* **THE INPUT**:
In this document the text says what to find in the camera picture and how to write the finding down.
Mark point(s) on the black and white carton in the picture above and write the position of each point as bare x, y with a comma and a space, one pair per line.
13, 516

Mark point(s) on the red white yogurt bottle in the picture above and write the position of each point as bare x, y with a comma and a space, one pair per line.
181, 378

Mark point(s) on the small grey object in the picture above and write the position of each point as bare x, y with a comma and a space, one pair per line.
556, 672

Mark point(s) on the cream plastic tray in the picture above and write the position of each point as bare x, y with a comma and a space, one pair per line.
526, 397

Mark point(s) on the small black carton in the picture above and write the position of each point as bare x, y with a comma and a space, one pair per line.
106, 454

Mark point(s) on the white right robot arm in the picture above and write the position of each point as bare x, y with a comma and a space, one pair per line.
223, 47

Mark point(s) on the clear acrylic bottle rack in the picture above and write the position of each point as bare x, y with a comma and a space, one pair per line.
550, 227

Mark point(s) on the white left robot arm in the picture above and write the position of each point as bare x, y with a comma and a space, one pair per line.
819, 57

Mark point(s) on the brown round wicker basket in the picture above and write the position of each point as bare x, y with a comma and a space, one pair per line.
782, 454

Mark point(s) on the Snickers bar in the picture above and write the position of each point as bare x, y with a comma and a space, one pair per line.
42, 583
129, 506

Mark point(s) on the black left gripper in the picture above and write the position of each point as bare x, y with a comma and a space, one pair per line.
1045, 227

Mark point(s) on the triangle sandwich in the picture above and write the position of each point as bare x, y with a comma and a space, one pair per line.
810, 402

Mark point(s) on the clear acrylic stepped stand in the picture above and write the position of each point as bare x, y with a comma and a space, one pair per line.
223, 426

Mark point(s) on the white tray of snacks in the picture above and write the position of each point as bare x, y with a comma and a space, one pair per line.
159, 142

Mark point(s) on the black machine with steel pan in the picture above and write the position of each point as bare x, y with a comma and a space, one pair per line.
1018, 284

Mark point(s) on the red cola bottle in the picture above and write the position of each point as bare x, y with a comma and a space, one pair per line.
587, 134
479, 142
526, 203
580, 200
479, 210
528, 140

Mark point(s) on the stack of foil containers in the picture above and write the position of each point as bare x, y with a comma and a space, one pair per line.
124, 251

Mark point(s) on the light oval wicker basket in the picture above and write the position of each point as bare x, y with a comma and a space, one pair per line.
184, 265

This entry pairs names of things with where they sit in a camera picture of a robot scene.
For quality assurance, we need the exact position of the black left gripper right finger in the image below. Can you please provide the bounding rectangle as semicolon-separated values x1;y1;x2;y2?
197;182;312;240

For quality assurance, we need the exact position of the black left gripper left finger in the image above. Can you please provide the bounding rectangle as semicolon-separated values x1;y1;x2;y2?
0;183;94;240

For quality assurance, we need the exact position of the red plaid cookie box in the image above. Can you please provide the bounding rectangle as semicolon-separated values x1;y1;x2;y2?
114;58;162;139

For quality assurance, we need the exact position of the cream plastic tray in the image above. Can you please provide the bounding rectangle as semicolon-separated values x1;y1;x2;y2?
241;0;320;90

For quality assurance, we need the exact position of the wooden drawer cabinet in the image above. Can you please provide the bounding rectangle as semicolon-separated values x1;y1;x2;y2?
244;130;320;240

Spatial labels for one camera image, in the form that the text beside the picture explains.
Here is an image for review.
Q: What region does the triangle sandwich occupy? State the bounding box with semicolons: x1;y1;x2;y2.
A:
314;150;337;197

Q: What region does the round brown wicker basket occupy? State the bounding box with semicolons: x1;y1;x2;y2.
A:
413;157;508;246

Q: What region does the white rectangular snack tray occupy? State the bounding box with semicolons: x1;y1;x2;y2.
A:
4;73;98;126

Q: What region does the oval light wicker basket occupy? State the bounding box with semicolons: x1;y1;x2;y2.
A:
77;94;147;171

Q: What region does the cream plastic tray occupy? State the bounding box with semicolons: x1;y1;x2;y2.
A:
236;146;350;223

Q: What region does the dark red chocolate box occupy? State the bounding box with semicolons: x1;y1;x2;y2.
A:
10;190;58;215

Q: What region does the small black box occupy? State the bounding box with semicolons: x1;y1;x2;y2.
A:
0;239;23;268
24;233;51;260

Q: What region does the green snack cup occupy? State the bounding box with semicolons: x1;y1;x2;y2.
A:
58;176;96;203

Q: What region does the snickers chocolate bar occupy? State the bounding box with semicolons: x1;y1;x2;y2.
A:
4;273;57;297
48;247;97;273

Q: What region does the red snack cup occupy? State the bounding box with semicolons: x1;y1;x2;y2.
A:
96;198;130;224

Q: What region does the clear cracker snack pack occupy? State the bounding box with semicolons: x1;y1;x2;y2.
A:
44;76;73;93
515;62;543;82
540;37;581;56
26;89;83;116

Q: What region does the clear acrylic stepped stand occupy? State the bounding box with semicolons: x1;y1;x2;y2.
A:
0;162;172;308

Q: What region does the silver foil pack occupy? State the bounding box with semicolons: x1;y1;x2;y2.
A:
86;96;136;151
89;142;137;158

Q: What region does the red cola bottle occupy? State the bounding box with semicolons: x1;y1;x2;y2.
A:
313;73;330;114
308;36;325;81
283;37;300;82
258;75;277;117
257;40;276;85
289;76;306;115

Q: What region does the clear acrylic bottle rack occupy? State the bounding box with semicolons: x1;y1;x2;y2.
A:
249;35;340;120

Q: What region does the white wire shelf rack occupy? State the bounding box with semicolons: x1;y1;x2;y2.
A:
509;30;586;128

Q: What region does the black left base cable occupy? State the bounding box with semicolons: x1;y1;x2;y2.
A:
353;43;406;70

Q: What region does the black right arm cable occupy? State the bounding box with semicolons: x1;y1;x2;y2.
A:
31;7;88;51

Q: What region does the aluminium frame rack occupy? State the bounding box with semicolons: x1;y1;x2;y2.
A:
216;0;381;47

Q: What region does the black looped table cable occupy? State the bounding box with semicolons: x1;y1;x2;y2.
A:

* **HOW TO COMPLETE THIS TASK**:
Show each line from the material above where the string "camera" can be found.

* **ANSWER TO THIS TASK**:
In this document the text says what to find in the camera picture and how to write the finding down.
This entry pairs names of things with where they sit in a camera picture of a robot scene.
Spatial labels for one camera image, in the form that the text beside the picture explains.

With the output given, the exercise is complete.